United Sports Centre
- Interactive map of United Sports Centre
- Former names: Christchurch Football Centre
- Location: 466 Yaldhurst Road, Russley, Christchurch, New Zealand
- Coordinates: 43°30′54″S 172°31′43″E﻿ / ﻿43.514868°S 172.528624°E
- Owner: Slava Meyn
- Operator: Christchurch Football Academy
- Capacity: 1,000
- Surface: Artificial Turf
- Record attendance: 700 (Christchurch United vs Cashmere Technical, 16 May 2025)
- Field size: 105 by 68 metres (114.8 yd × 74.4 yd)

Construction
- Groundbreaking: 2014
- Opened: 11 June 2015; 11 years ago

Tenants
- Christchurch United (2015–present) South Island United (2026–present)

Website
- https://footballcentre.co.nz/

= United Sports Centre =

Stadium in Christchurch, New Zealand

United Sports Centre, is a multi-purpose stadium in the suburb of Russley in Christchurch, New Zealand. It is used for football matches and is the home stadium of Southern League and National League side Christchurch United and OFC Professional League side South Island United.

==History==
In 2014, Christchurch-based Russian businessman Slava Meyn announced that he wanted to build a new football centre in Christchurch worth around $NZ8 million.
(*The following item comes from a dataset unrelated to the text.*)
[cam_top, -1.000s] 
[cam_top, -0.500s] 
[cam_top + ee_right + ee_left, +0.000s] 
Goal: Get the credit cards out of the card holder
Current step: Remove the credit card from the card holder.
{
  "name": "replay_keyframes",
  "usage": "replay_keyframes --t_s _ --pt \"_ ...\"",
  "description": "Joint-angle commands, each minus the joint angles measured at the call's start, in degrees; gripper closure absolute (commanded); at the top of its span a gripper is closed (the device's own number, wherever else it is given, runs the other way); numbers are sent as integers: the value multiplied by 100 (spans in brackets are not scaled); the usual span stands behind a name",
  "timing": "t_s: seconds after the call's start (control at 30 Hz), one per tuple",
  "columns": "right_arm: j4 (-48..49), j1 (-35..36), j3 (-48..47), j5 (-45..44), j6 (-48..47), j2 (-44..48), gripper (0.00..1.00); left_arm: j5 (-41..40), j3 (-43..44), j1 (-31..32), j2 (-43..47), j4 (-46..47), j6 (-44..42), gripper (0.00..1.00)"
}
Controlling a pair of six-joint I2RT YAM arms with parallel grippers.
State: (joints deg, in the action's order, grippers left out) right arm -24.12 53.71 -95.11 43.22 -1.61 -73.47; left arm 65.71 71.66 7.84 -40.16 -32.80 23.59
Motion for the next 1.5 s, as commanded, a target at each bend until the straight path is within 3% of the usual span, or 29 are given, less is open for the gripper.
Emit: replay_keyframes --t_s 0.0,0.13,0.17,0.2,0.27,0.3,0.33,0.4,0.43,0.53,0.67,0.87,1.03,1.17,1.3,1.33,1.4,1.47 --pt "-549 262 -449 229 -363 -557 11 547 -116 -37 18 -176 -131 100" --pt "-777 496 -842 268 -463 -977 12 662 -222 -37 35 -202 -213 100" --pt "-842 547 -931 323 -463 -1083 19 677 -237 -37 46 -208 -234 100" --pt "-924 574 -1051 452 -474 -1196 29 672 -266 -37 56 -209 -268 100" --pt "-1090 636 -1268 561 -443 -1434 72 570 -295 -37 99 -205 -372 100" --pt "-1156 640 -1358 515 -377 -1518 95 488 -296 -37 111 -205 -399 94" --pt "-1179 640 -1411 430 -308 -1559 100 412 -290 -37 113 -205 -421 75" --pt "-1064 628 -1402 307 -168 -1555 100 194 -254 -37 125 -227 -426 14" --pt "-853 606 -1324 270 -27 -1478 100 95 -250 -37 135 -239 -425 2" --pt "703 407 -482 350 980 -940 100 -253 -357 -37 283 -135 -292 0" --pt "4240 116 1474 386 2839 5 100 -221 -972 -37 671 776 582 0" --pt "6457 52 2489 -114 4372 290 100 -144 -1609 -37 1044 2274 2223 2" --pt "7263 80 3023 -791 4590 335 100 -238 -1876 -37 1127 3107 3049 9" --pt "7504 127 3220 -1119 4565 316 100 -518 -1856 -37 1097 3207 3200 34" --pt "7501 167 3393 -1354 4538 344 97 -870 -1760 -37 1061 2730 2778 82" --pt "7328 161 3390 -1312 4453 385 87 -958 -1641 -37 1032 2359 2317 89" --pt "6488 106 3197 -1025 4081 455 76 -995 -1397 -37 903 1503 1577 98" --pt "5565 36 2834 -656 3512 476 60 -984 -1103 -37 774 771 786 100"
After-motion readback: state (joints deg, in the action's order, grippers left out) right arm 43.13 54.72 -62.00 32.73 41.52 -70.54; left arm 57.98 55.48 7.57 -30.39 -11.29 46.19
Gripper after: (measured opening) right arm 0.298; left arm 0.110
Meyn bought 8 ha of land facing Yaldhurst Road in December 2012. He purchased a further 12 ha in May 2013. Between 2012 and 2013 he spent $3.5 million for the 20 hectares of land on Yaldhurst Road.

After gaining resource consent in late 2014, on 11 June 2015, Christchurch Football Centre was opened by the then Prime Minister of New Zealand John Key, as the new home of Christchurch United.

Meyn plans to develop the 20-hectare site in Yaldhurst Road further, with a $40 million sports and education centre.